_Problem to solve_
Only the lines below starting at the one that contains "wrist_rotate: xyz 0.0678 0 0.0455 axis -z" and ending at the one that contains "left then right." are to be reproduced, exactly and with both ends kept.

_Given data_
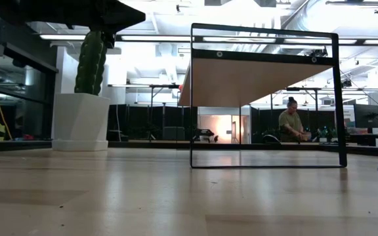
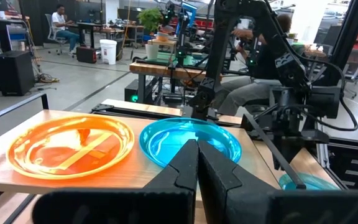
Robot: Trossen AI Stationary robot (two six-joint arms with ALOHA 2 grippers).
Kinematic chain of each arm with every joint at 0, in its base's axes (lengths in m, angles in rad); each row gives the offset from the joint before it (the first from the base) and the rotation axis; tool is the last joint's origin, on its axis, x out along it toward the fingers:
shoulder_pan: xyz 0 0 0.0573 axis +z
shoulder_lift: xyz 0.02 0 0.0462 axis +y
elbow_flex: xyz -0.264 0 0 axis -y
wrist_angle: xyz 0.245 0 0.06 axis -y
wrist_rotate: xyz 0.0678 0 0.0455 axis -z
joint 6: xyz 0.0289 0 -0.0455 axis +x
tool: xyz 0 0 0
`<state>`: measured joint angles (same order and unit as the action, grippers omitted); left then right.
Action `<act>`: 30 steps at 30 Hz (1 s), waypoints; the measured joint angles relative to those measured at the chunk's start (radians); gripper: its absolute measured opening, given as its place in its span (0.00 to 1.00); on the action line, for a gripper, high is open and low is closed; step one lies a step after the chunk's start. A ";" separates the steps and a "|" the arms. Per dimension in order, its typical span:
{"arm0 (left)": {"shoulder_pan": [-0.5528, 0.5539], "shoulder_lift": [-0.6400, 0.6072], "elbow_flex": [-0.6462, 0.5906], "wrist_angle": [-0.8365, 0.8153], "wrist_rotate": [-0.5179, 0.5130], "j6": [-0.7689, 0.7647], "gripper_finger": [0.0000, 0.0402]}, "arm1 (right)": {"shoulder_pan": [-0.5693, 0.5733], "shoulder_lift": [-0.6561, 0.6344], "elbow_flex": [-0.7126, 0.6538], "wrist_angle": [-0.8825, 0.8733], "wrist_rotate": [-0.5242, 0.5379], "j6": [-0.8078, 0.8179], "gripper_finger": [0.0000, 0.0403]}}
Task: Place and stack plates onto a shelf
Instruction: Stack the blue plate on top of the blue plates on the shelf
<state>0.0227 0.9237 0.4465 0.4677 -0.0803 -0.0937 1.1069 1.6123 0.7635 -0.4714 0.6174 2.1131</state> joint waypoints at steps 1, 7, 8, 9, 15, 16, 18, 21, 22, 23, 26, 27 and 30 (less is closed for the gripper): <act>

_Task response_
wrist_rotate: xyz 0.0678 0 0.0455 axis -z
joint 6: xyz 0.0289 0 -0.0455 axis +x
tool: xyz 0 0 0
`<state>`: measured joint angles (same order and unit as the action, grippers omitted); left then right.

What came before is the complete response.